Are most matrices diagonalizable?

Question

More precisely, does the set of non-diagonalizable (over $\mathbb C$) matrices have Lebesgue measure zero in $\mathbb R^{n\times n}$ or $\mathbb C^{n\times n}$?

Intuitively, I would think yes, since in order for a matrix to be non-diagonalizable its characteristic polynomial would have to have a multiple root. But most monic polynomials of degree $n$ have distinct roots. Can this argument be formalized?

Answer 1

Yes.
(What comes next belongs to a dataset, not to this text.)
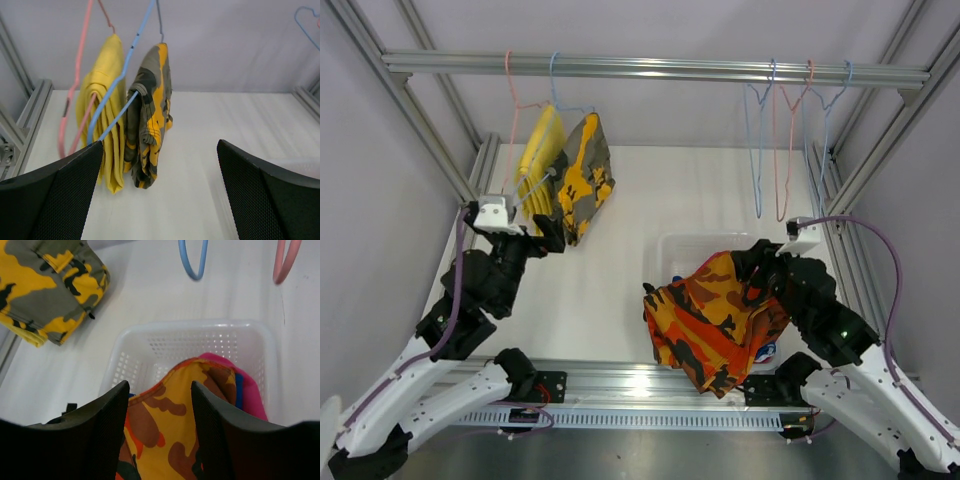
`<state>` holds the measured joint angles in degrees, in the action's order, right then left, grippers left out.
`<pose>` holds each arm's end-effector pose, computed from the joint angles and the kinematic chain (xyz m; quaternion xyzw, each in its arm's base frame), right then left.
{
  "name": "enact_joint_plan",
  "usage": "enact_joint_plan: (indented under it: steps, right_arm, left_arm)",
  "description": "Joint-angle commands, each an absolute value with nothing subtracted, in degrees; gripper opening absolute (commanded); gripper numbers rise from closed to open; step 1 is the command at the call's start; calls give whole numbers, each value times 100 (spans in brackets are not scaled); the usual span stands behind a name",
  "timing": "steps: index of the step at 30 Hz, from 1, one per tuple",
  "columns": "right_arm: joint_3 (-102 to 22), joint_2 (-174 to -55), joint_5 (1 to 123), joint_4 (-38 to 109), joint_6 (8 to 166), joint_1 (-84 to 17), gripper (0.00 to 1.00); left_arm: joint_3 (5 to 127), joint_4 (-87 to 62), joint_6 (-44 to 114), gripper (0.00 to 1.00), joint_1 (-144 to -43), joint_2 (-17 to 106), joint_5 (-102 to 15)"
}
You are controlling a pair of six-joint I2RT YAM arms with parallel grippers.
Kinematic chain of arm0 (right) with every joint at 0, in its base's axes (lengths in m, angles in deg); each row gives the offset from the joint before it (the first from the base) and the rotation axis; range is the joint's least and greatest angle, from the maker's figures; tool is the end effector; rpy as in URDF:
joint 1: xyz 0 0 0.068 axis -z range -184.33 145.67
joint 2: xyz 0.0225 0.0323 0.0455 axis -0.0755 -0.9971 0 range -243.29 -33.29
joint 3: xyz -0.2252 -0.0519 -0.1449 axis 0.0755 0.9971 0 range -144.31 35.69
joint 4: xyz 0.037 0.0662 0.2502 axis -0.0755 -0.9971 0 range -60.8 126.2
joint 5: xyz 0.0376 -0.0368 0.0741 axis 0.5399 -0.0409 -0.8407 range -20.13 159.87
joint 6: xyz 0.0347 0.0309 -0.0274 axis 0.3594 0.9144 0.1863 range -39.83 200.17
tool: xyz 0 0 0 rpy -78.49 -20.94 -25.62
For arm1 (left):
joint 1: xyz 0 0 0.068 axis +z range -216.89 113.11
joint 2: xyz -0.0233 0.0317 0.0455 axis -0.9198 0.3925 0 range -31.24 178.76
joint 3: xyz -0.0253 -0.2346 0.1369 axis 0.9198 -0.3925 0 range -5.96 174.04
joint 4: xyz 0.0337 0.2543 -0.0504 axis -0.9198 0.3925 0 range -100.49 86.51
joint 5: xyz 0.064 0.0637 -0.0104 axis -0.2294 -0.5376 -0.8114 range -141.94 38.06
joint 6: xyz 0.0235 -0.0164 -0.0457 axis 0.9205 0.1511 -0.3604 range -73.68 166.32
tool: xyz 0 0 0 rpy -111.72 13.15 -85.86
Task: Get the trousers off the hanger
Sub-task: Place the hanger at the clothesline.
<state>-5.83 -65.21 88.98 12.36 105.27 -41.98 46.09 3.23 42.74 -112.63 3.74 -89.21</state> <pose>0.1114 0.0713 0.3266 0.0162 0.7848 0.2034 0.5852 0.1009 -0.0727 0.4000 0.0169 0.6903 -0.0884 0.7179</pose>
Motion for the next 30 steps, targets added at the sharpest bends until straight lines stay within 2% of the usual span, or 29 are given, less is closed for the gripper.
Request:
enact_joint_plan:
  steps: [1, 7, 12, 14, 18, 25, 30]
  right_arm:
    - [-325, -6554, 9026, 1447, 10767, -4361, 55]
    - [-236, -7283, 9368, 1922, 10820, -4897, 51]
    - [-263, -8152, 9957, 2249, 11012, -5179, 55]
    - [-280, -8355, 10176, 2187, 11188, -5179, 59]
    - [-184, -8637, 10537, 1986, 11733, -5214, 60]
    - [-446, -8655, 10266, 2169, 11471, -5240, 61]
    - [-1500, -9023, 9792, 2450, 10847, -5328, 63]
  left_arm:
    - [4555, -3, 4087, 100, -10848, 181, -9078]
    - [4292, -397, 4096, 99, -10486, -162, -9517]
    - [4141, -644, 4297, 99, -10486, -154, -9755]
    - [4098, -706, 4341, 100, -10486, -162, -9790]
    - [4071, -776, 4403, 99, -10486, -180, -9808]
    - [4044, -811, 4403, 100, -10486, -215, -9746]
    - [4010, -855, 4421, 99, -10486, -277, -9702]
Here is a proof over $\mathbb{C} $.

• Matrices with repeated eigenvalues are cut out as the zero locus of the discriminant of the characteristic polynomial, thus are algebraic sets.
• Some matrices have unique eigenvalues, so this algebraic set is proper.
• Proper closed algebraic sets have measure $0.$ (intuitively, a proper closed algebraic set is a locally finite union of embedded submanifolds of lower dimension)
• (over $\mathbb{C} $) The set of matrices that aren't diagonalizable is contained in this set, so it also has measure $0$. (not over $\mathbb{R}$, see this comment https://math.stackexchange.com/a/207785/565)

Answer 2

Let $A$ be a real matrix with a non-real eigenvalue. It's rather easy to see that if you perturb $A$ a little bit $A$ still will have a non-real eigenvalue. For instance if $A$ is a rotation matrix (as in Georges answer), applying a perturbed version of $A$ will still come close to rotating the vectors by a fixed angle so this perturbed version can't have any real eigenvalues.